▶ **DESCRIPTION OF THE TASK**
Each line of the entries, from the first to the line containing "black base rail: 237,217 stays", is to be transcribed exactly as it stands; include no other lines.

▶ **ENTRIES PROVIDED**
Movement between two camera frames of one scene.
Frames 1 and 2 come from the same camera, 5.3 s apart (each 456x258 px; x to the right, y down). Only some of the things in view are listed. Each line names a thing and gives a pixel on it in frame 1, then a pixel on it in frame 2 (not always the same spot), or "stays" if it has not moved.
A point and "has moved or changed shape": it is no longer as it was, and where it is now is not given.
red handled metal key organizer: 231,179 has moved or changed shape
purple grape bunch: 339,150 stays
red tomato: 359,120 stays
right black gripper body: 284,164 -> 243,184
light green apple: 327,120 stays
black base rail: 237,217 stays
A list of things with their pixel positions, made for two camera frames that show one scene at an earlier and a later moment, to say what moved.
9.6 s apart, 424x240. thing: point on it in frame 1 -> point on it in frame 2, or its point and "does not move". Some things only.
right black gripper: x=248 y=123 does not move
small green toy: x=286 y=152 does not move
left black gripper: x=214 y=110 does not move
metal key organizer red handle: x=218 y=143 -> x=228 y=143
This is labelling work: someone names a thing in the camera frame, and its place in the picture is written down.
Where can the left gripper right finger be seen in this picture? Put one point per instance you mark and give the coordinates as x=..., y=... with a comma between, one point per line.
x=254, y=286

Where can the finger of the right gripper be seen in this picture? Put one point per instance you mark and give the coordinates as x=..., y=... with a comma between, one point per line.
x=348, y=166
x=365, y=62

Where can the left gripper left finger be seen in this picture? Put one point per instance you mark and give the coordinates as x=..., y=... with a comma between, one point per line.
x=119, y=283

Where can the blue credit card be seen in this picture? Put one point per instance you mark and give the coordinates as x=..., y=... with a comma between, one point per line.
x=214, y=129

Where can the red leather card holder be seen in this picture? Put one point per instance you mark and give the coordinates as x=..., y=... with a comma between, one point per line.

▶ **SOLUTION TO THE EXERCISE**
Movement between two camera frames of one scene.
Frames 1 and 2 come from the same camera, 5.3 s apart (each 456x258 px; x to the right, y down). Only some of the things in view are listed. Each line names a thing and gives a pixel on it in frame 1, then a pixel on it in frame 2 (not always the same spot), or "stays" if it has not moved.
A point and "has moved or changed shape": it is no longer as it was, and where it is now is not given.
red handled metal key organizer: 231,179 has moved or changed shape
purple grape bunch: 339,150 stays
red tomato: 359,120 stays
right black gripper body: 284,164 -> 243,184
light green apple: 327,120 stays
black base rail: 237,217 stays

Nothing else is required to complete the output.